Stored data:
^^^^^^^^

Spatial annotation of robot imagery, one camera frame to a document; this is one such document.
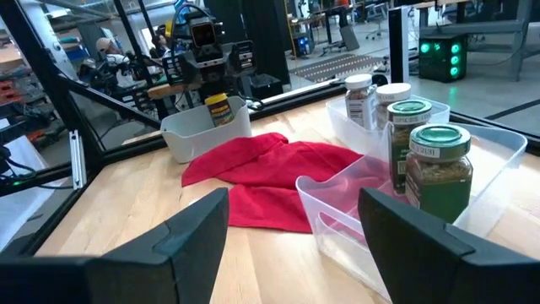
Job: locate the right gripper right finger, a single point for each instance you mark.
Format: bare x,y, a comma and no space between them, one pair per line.
443,270

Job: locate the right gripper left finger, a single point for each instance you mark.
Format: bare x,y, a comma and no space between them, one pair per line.
126,270

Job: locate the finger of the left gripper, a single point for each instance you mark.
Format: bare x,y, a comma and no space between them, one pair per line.
174,69
242,57

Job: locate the yellow lid spice jar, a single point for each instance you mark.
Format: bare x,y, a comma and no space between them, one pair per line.
219,112

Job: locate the white lid spice jar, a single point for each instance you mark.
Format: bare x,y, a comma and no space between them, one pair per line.
392,93
360,105

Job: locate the green lid spice jar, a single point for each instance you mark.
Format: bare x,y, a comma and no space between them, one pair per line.
405,139
439,181

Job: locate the wooden board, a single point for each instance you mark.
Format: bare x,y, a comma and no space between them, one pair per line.
169,90

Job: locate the person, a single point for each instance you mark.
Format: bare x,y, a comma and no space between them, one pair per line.
107,44
160,42

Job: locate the black box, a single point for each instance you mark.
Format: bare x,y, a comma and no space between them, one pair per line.
268,86

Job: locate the white plastic bin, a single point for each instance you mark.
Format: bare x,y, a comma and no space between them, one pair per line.
198,139

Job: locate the computer with blue light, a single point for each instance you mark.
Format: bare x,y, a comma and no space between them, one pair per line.
304,45

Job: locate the dark floor mat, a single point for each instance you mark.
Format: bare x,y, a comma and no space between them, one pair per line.
337,67

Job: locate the red cloth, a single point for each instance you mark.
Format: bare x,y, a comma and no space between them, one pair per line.
270,169

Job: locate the clear plastic bin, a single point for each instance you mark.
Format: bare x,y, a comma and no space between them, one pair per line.
341,122
320,202

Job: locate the grey office chair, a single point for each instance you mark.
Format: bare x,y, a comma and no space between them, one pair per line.
376,19

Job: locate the shelf with red items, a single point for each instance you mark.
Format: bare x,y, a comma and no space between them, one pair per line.
8,90

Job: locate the computer tower green fans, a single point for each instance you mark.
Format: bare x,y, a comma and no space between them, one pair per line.
441,67

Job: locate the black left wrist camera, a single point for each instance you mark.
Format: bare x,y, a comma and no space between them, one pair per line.
203,36

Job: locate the silver frame bracket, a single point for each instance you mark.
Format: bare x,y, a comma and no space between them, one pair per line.
78,160

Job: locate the black and white post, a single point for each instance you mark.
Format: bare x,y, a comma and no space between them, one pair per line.
398,42

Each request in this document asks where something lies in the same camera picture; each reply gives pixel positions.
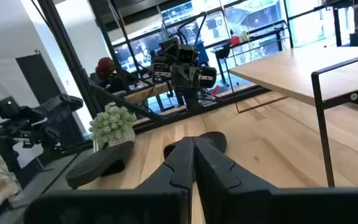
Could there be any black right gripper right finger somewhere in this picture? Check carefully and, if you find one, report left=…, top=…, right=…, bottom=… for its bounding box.
left=195, top=138, right=358, bottom=224

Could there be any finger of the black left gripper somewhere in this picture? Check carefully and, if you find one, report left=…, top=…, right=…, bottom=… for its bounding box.
left=173, top=67, right=186, bottom=88
left=185, top=67, right=197, bottom=88

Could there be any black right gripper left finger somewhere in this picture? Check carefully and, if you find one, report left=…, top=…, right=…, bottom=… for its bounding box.
left=23, top=136, right=196, bottom=224

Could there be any black rubber slide sandal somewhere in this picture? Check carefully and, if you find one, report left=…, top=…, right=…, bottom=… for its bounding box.
left=65, top=140, right=135, bottom=190

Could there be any wooden desk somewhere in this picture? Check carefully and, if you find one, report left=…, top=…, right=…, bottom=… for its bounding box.
left=123, top=81, right=175, bottom=103

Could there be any person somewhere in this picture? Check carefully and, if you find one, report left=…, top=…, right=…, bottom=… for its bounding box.
left=90, top=57, right=127, bottom=94

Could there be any green potted plant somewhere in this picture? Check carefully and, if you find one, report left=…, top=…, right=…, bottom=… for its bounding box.
left=88, top=103, right=138, bottom=153

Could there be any black panel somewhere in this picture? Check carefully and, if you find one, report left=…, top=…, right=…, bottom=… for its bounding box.
left=16, top=53, right=63, bottom=105

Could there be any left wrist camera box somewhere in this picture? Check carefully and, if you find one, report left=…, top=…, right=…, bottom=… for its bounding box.
left=178, top=44, right=198, bottom=65

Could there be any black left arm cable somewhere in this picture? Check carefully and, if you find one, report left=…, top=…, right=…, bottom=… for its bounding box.
left=175, top=11, right=208, bottom=47

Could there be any wooden shelf black metal frame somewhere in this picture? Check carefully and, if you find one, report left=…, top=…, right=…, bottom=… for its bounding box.
left=225, top=45, right=358, bottom=187

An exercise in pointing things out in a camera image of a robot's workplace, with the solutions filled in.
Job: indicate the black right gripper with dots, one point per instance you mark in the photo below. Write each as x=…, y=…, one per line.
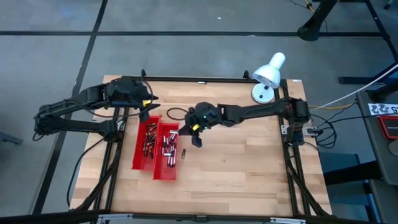
x=203, y=116

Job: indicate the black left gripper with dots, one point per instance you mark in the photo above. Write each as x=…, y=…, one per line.
x=126, y=91

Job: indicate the red plastic parts bin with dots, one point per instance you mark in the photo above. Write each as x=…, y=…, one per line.
x=141, y=163
x=164, y=173

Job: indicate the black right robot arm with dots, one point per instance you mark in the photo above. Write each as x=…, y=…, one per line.
x=255, y=112

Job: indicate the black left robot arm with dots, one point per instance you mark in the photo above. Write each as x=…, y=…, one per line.
x=77, y=124

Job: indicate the white desk lamp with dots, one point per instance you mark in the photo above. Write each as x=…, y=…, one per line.
x=268, y=74

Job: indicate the grey metal leg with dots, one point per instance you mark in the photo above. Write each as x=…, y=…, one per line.
x=11, y=138

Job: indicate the black curved stand leg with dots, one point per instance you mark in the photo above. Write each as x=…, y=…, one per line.
x=311, y=31

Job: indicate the black floor stand bar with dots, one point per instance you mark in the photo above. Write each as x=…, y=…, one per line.
x=357, y=80

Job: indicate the dark grey side desk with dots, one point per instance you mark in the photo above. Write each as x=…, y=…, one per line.
x=370, y=140

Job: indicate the white fiducial marker sheet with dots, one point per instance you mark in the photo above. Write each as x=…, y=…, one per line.
x=382, y=109

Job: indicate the red and black device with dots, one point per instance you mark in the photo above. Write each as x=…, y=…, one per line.
x=390, y=127

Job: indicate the black aluminium table frame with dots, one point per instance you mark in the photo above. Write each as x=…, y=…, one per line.
x=174, y=79

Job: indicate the silver aluminium bracket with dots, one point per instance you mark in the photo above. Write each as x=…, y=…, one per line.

^^^^^^^^

Problem requirements -
No picture belongs in the copy. Print every entry above exactly as it stands.

Answer section -
Spatial annotation of robot imagery, one camera frame to a document; this is one such document.
Job: locate the right gripper right finger, a single point for each instance you mark.
Format: bare x,y, a comma and no space between them, one pair per line.
443,270

Job: locate the right gripper left finger, a single point for each instance you mark.
Format: bare x,y, a comma and no space between them, one pair per line.
126,270

Job: locate the finger of the left gripper, a single point for each instance you mark.
Format: bare x,y, a comma and no space between them, one pair per line.
174,69
242,57

Job: locate the yellow lid spice jar, a single point for each instance you mark.
Format: bare x,y, a comma and no space between them, one pair per line.
219,112

Job: locate the white lid spice jar, a single point for each instance you mark.
Format: bare x,y, a comma and no space between them, one pair per line.
392,93
360,105

Job: locate the green lid spice jar, a single point for each instance you mark.
Format: bare x,y, a comma and no space between them, one pair per line.
405,139
439,181

Job: locate the wooden board, a single point for each instance you mark.
Format: bare x,y, a comma and no space between them, one pair per line.
169,90

Job: locate the person, a single point for each instance you mark.
Format: bare x,y, a comma and no space between them, one pair per line.
107,44
160,42

Job: locate the black box, a single point for each instance you mark.
Format: bare x,y, a comma and no space between them, one pair per line.
268,86

Job: locate the white plastic bin, a single point for each instance you mark.
Format: bare x,y, a comma and no space between them, one pair per line.
198,139

Job: locate the computer with blue light, a single point for each instance you mark.
Format: bare x,y, a comma and no space between them, one pair per line.
304,45

Job: locate the dark floor mat, a single point for each instance you mark.
Format: bare x,y, a comma and no space between them, one pair per line.
337,67

Job: locate the red cloth, a single point for each instance you mark.
Format: bare x,y, a comma and no space between them, one pair per line.
270,169

Job: locate the clear plastic bin, a single point for each instance you mark.
Format: bare x,y, a comma and no space between them, one pair per line.
341,122
320,202

Job: locate the grey office chair, a single point for each instance you mark.
Format: bare x,y, a comma and no space between them, one pair per line.
376,19

Job: locate the shelf with red items, a single point for each instance you mark.
Format: bare x,y, a comma and no space between them, one pair per line.
8,90

Job: locate the computer tower green fans, a single point for each instance you mark.
Format: bare x,y, a comma and no space between them, one pair per line.
441,67

Job: locate the black left wrist camera, a single point for each instance you mark.
Format: bare x,y, a comma and no space between them, one pair per line.
203,36

Job: locate the silver frame bracket, a single point for each instance you mark.
Format: bare x,y, a comma and no space between them, one pair per line.
78,160

Job: locate the black and white post, a single point for each instance you mark.
Format: bare x,y, a comma and no space between them, one pair per line.
398,42

Each request in this document asks where something lies in the same camera picture; each reply gives pixel positions.
Could there be any black right gripper right finger somewhere in this picture? Check carefully and, if you find one, report left=…, top=…, right=…, bottom=… for its bounding box.
left=195, top=138, right=358, bottom=224

Could there be any finger of the black left gripper somewhere in this picture? Check carefully and, if you find one, report left=…, top=…, right=…, bottom=… for its bounding box.
left=173, top=67, right=186, bottom=88
left=185, top=67, right=197, bottom=88

Could there be any black right gripper left finger somewhere in this picture? Check carefully and, if you find one, report left=…, top=…, right=…, bottom=… for its bounding box.
left=23, top=136, right=196, bottom=224

Could there be any black rubber slide sandal somewhere in this picture? Check carefully and, if you find one, report left=…, top=…, right=…, bottom=… for its bounding box.
left=65, top=140, right=135, bottom=190

Could there be any wooden desk somewhere in this picture? Check carefully and, if you find one, report left=…, top=…, right=…, bottom=… for its bounding box.
left=123, top=81, right=175, bottom=103

Could there be any person somewhere in this picture? Check carefully and, if you find one, report left=…, top=…, right=…, bottom=… for its bounding box.
left=90, top=57, right=127, bottom=94

Could there be any green potted plant somewhere in this picture? Check carefully and, if you find one, report left=…, top=…, right=…, bottom=… for its bounding box.
left=88, top=103, right=138, bottom=153

Could there be any black panel somewhere in this picture? Check carefully and, if you find one, report left=…, top=…, right=…, bottom=… for its bounding box.
left=16, top=53, right=63, bottom=105

Could there be any left wrist camera box somewhere in this picture? Check carefully and, if you find one, report left=…, top=…, right=…, bottom=… for its bounding box.
left=178, top=44, right=198, bottom=65

Could there be any black left arm cable somewhere in this picture? Check carefully and, if you find one, report left=…, top=…, right=…, bottom=… for its bounding box.
left=175, top=11, right=208, bottom=47

Could there be any wooden shelf black metal frame somewhere in this picture? Check carefully and, if you find one, report left=…, top=…, right=…, bottom=… for its bounding box.
left=225, top=45, right=358, bottom=187

An exercise in pointing things out in a camera image of a robot's workplace, with the solutions filled in.
Job: indicate the black right gripper with dots, one point per instance you mark in the photo below. Write each as x=…, y=…, one per line.
x=203, y=116

Job: indicate the black left gripper with dots, one point per instance you mark in the photo above. Write each as x=…, y=…, one per line.
x=126, y=91

Job: indicate the red plastic parts bin with dots, one point per instance you mark in the photo above. Write each as x=…, y=…, one per line.
x=141, y=163
x=164, y=173

Job: indicate the black right robot arm with dots, one point per instance you mark in the photo above. Write each as x=…, y=…, one per line.
x=255, y=112

Job: indicate the black left robot arm with dots, one point per instance you mark in the photo above. Write each as x=…, y=…, one per line.
x=77, y=124

Job: indicate the white desk lamp with dots, one point per instance you mark in the photo above. Write each as x=…, y=…, one per line.
x=268, y=74

Job: indicate the grey metal leg with dots, one point per instance you mark in the photo above. Write each as x=…, y=…, one per line.
x=11, y=138

Job: indicate the black curved stand leg with dots, one point per instance you mark in the photo above. Write each as x=…, y=…, one per line.
x=311, y=31

Job: indicate the black floor stand bar with dots, one point per instance you mark in the photo above. Write each as x=…, y=…, one per line.
x=357, y=80

Job: indicate the dark grey side desk with dots, one point per instance you mark in the photo above. Write each as x=…, y=…, one per line.
x=370, y=140

Job: indicate the white fiducial marker sheet with dots, one point per instance you mark in the photo above. Write each as x=…, y=…, one per line.
x=382, y=109

Job: indicate the red and black device with dots, one point per instance you mark in the photo above. Write each as x=…, y=…, one per line.
x=390, y=127

Job: indicate the black aluminium table frame with dots, one point per instance you mark in the photo above. Write each as x=…, y=…, one per line.
x=174, y=79

Job: indicate the silver aluminium bracket with dots, one point per instance you mark in the photo above. Write each as x=…, y=…, one per line.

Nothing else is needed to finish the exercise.